Conformal approach to physics simulations for thin curved 3D membranes

TL;DR

This paper introduces a conformal mapping-based numerical method for physics simulations on thin curved 3D membranes, enabling finite difference approaches in complex geometries relevant to nano- and optoelectronics.

Contribution

It presents a novel conformal mapping technique that simplifies physics simulations on curved membranes by transforming them into flat domains, improving computational efficiency and accuracy.

Findings

Successfully applied to Schrödinger and Ginzburg-Landau equations

Handled complex geometries like C-shaped and ring-shaped structures

Enhanced simulation accuracy with conformal mapping approach

Abstract

Three-dimensional nanoarchitectures are widely used across various areas of physics, including spintronics, photonics, and superconductivity. In this regard, thin curved 3D membranes are especially interesting for applications in nano- and optoelectronics, sensorics, and information processing, making physics simulations in complex 3D geometries indispensable for unveiling new physical phenomena and the development of devices. Here, we present a general-purpose approach to physics simulations for thin curved 3D membranes, that allows for performing simulations using finite difference methods instead of meshless methods or methods with irregular meshes.

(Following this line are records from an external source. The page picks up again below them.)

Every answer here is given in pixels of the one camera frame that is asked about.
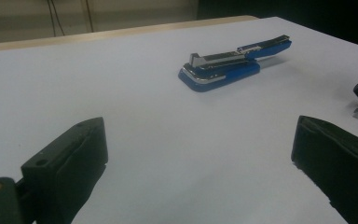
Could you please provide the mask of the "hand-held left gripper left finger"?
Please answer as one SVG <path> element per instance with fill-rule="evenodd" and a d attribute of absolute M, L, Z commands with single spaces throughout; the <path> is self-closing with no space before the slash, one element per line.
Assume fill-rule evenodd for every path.
<path fill-rule="evenodd" d="M 25 222 L 71 224 L 107 163 L 103 118 L 71 127 L 21 166 Z"/>

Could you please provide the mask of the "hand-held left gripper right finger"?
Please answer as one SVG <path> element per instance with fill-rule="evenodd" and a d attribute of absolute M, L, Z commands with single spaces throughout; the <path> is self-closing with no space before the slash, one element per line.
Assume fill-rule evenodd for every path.
<path fill-rule="evenodd" d="M 357 136 L 325 120 L 301 116 L 291 160 L 349 224 L 358 224 Z"/>

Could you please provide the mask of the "blue stapler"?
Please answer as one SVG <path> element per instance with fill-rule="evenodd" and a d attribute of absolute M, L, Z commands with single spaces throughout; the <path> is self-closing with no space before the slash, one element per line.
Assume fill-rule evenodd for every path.
<path fill-rule="evenodd" d="M 292 44 L 288 35 L 238 47 L 234 51 L 199 56 L 192 53 L 178 77 L 193 91 L 214 90 L 260 71 L 259 58 L 276 55 Z"/>

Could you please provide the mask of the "black curtain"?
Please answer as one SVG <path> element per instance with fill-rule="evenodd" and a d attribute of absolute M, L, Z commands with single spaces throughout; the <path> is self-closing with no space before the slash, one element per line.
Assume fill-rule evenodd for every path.
<path fill-rule="evenodd" d="M 197 19 L 280 17 L 358 44 L 358 0 L 199 0 Z"/>

The approach utilizes a numerical conformal mapping of the initial surface to a flat domain and is based on the uniformization theorem stating that any simply-connected Riemann surface is conformally equivalent to an open unit disk, a complex plane, or a Riemann sphere. We reveal that for many physical problems involving the Laplace operator and divergence, a flat-domain formulation of the initial problem only requires a modification of the equations of motion and the boundary conditions by including a conformal factor and the mean/Gaussian curvatures. We demonstrate the method's capabilities for case studies of the Schr\"{o}dinger equation for a charged particle in static electric and magnetic fields for 3D geometries, including C-shaped and ring-shaped structures, as well as for the time-dependent Ginzburg-Landau equation.